◆ **WORK REQUIRED**: Skip the pictures and give back the rest of the listing exactly.

◆ **RECORDED INFORMATION**:
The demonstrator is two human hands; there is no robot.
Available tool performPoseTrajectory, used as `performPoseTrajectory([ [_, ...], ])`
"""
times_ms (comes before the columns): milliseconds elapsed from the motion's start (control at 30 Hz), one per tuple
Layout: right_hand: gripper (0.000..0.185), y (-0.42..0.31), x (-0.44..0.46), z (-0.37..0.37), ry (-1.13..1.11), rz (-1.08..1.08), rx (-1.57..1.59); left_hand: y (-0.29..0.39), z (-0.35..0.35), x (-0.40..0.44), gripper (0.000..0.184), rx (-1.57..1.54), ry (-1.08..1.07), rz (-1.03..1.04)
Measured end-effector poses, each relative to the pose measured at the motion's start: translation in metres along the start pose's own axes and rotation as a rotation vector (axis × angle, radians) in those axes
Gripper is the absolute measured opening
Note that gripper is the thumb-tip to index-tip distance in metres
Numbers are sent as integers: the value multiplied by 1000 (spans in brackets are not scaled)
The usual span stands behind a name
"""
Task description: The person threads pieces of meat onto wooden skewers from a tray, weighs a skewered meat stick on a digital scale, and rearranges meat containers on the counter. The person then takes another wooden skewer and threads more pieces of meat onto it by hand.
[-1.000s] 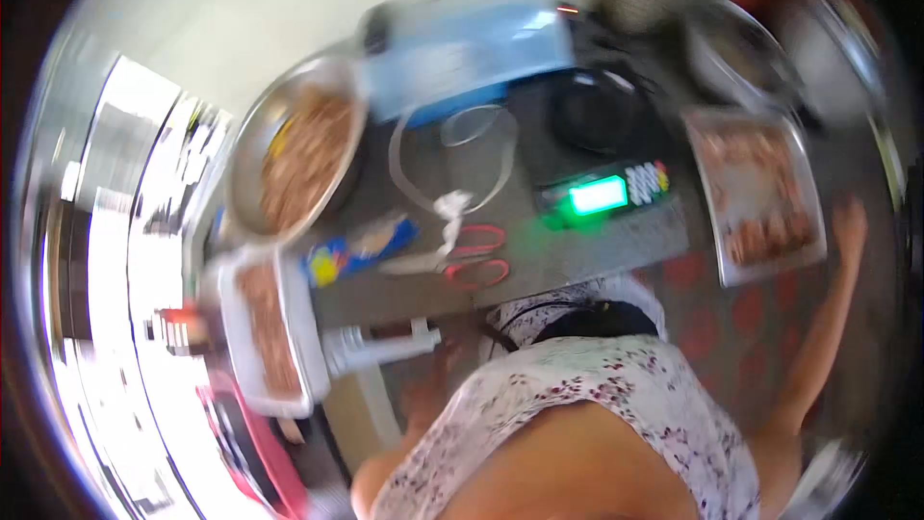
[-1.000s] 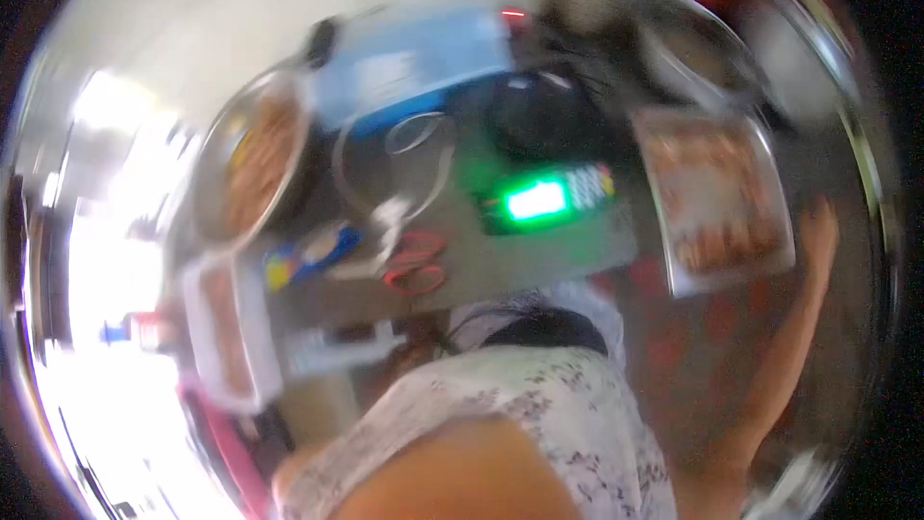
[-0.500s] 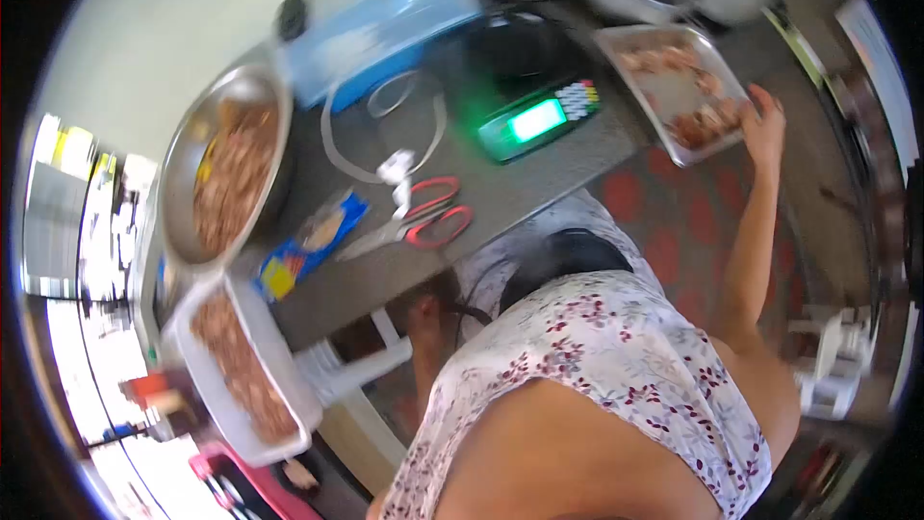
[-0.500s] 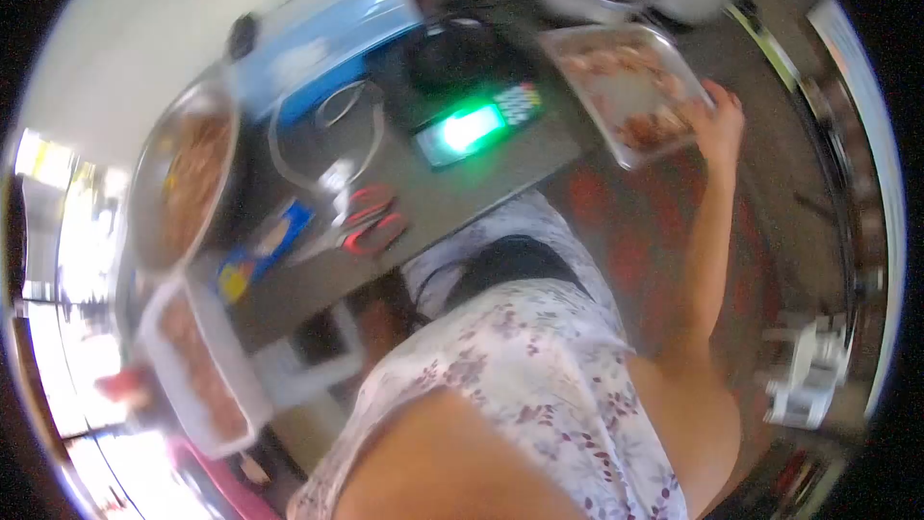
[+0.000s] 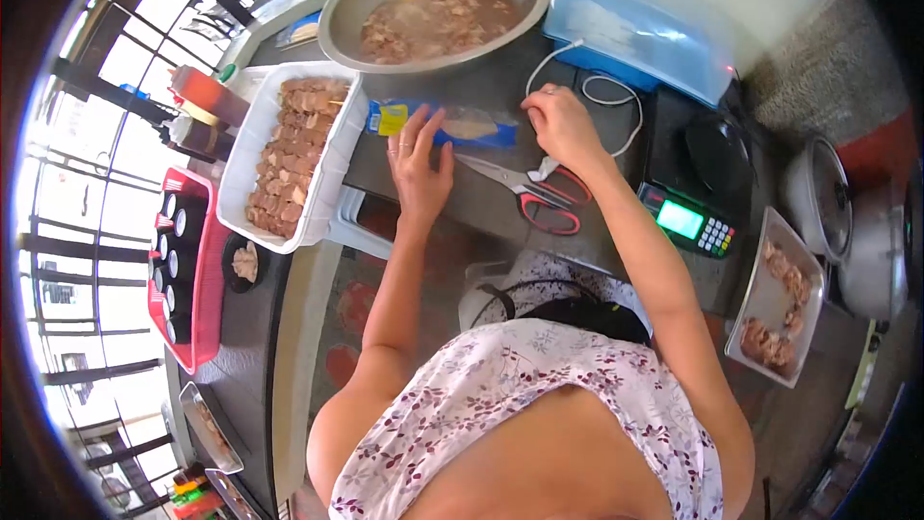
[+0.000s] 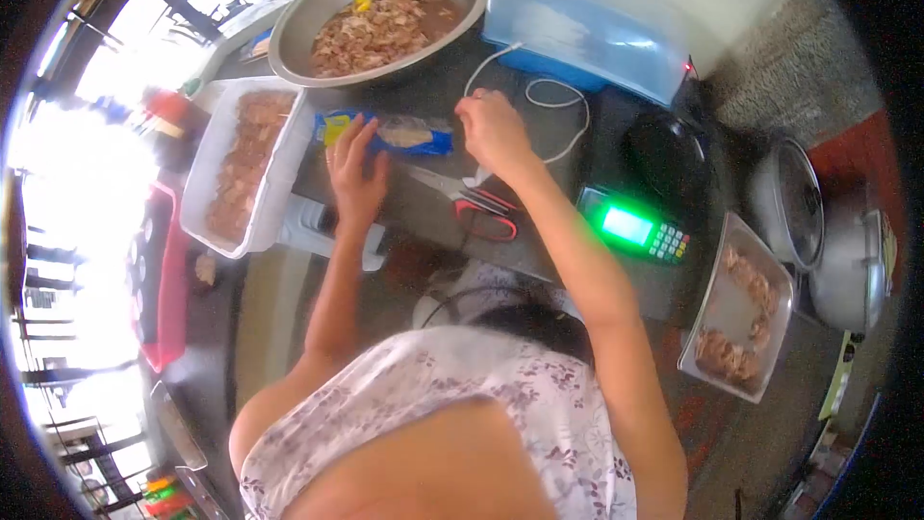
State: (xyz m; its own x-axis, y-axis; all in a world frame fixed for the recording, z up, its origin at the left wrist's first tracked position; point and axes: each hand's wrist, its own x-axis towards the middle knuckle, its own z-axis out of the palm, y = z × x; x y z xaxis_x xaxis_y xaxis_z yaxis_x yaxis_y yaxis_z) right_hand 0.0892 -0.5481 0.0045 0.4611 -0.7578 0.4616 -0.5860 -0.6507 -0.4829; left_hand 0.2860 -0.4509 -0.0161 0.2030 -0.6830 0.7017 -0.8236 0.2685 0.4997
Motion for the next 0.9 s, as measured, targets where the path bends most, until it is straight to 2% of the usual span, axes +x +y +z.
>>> performPoseTrajectory([
  [33, 11, 3, 8, 9, 0, -4, 15, -5, 5, 1, 25, 150, 78, 93],
  [67, 12, 6, 13, 17, -186, -33, 60, -10, 7, -5, 25, 161, 71, 89],
  [100, 13, 8, 20, 20, -367, -68, 97, -16, 11, -8, 23, 173, 1, 36],
  [133, 14, 8, 22, 22, -437, -83, 149, -21, 15, -9, 22, 182, -68, -17],
  [333, 15, 12, 20, 43, -405, 72, 80, -22, 13, -10, 15, 164, -134, -85],
  [400, 12, 5, 21, 44, -331, 101, 24, -24, 14, -11, 13, 138, -131, -74],
  [533, 10, -6, 21, 40, -371, 135, -15, -28, 13, -11, 11, 80, -139, -131],
  [600, 10, -1, 20, 47, -168, 143, 30, -28, 9, -13, 12, 67, -139, -124],
  [667, 10, 6, 18, 59, -74, 140, 20, -30, 10, -15, 13, 33, -165, -102],
  [733, 10, 6, 13, 68, -153, 50, -212, -35, 15, -20, 14, 106, -114, -83],
  [800, 12, 0, 17, 67, -120, 2, -277, -46, 16, -22, 14, 17, -172, -79],
  [867, 16, -2, 21, 67, -170, -42, -282, -49, 22, -24, 12, 50, -103, 40],
  [900, 17, -1, 21, 69, -184, -86, -370, -52, 23, -24, 12, 25, -126, 26],
])
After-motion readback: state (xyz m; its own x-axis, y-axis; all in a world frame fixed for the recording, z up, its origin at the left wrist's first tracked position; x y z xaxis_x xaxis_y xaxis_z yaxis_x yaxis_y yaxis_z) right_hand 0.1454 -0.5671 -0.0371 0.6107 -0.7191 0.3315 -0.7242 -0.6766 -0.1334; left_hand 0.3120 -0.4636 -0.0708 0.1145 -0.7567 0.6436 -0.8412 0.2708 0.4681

◆ **WRITTEN RESPONSE**:
The demonstrator is two human hands; there is no robot.
Available tool performPoseTrajectory, used as `performPoseTrajectory([ [_, ...], ])`
"""
times_ms (comes before the columns): milliseconds elapsed from the motion's start (control at 30 Hz), one per tuple
Layout: right_hand: gripper (0.000..0.185), y (-0.42..0.31), x (-0.44..0.46), z (-0.37..0.37), ry (-1.13..1.11), rz (-1.08..1.08), rx (-1.57..1.59); left_hand: y (-0.29..0.39), z (-0.35..0.35), x (-0.40..0.44), gripper (0.000..0.184), rx (-1.57..1.54), ry (-1.08..1.07), rz (-1.03..1.04)
Measured end-effector poses, each relative to the pose measured at the motion's start: translation in metres along the start pose's own axes and rotation as a rotation vector (axis × angle, radians) in those axes
Gripper is the absolute measured opening
Note that gripper is the thumb-tip to index-tip distance in metres
Numbers are sent as integers: the value multiplied by 1000 (spans in brackets are not scaled)
The usual span stands behind a name
"""
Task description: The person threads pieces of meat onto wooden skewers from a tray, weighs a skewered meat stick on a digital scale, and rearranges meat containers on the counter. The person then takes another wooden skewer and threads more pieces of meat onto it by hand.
[-1.000s] 
[-1.000s] 
[-0.500s] 
[-0.500s] 
[+0.000s] 
[+0.000s] 
State: (xyz m; its own x-axis, y-axis; all in a world frame fixed for the recording, z up, its origin at the left wrist's first tracked position; point and axes: each hand's wrist, its own x-axis towards the middle knuckle, its own z-axis out of the palm, y = z × x; x y z xaxis_x xaxis_y xaxis_z yaxis_x yaxis_y yaxis_z) right_hand 0.0892 -0.5481 0.0045 0.4611 -0.7578 0.4616 -0.5860 -0.6507 -0.4829; left_hand 0.2860 -0.4509 -0.0161 0.2030 -0.6830 0.7017 -0.8236 0.2685 0.4997
Motion for the next 0.9 s, as measured, targets where the path bends most, until it is straight to 2% of the usual span, axes +x +y +z.
>>> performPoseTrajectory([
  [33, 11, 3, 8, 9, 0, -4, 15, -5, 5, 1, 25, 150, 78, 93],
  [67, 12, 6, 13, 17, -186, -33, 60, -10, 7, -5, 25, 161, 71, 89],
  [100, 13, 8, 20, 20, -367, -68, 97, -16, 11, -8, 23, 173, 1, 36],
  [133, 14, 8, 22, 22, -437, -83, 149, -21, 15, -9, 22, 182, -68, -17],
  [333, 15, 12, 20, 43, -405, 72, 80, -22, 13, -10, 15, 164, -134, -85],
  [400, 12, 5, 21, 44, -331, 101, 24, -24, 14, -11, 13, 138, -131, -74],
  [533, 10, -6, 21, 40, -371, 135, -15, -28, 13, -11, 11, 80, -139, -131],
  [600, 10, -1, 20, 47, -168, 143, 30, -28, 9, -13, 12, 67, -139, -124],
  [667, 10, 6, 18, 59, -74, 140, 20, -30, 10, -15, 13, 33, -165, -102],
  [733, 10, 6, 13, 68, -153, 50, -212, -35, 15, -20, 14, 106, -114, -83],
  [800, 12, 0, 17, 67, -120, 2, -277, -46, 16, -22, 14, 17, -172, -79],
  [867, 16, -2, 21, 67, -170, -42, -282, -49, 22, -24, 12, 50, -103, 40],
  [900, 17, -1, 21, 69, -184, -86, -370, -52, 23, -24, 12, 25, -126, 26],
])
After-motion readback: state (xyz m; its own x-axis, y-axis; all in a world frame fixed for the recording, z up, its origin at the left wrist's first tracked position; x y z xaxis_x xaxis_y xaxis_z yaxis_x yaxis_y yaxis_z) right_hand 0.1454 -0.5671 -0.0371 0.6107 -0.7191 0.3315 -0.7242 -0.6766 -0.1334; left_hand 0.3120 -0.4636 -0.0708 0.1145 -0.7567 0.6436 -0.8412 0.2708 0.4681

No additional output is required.